* Task to carry out *
Your job is to return every line of the listing holding the string "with".

-------

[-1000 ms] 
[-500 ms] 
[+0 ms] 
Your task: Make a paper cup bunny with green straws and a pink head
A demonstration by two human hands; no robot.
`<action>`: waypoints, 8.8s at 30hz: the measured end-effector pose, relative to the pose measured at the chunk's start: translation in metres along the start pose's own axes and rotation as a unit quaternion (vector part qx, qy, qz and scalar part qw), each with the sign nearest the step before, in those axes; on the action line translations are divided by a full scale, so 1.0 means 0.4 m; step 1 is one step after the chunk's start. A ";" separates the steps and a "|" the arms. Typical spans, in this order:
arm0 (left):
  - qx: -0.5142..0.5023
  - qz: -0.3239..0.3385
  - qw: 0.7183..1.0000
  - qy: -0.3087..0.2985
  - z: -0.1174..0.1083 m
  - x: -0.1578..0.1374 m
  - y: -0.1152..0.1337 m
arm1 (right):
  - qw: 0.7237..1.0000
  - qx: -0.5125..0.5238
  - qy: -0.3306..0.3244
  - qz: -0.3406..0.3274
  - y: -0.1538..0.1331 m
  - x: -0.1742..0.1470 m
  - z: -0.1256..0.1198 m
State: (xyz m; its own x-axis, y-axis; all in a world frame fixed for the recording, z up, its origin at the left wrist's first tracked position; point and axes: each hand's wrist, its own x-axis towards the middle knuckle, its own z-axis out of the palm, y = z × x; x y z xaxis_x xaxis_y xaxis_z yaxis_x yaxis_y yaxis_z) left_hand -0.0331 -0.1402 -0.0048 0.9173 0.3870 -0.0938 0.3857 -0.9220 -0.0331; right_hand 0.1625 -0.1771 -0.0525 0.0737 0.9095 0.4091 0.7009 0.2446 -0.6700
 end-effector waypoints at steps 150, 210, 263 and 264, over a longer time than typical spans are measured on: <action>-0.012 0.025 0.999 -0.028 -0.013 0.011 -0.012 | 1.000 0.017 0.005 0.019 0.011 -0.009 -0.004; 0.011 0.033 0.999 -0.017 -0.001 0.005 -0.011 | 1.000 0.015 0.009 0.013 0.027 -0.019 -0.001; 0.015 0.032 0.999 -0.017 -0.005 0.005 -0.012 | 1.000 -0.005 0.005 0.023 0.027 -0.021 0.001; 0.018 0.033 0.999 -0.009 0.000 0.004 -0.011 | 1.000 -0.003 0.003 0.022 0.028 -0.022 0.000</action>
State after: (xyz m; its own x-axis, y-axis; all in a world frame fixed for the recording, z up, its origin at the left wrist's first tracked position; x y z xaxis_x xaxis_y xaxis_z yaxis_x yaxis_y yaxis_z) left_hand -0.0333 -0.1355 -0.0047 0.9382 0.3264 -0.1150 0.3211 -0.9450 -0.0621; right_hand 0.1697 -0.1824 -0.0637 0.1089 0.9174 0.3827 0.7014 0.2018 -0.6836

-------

* Exercise output *
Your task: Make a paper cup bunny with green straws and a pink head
`<action>`: waypoints, 8.8s at 30hz: the measured end-effector pose, relative to the pose measured at the chunk's start: translation in metres along the start pose's own axes and rotation as a unit quaternion (vector part qx, qy, qz and scalar part qw), each with the sign nearest the step before, in those axes; on the action line translations are divided by a full scale, so 1.0 means 0.4 m; step 1 is one step after the chunk's start. A ";" separates the steps and a "|" the arms. Typical spans, in this order:

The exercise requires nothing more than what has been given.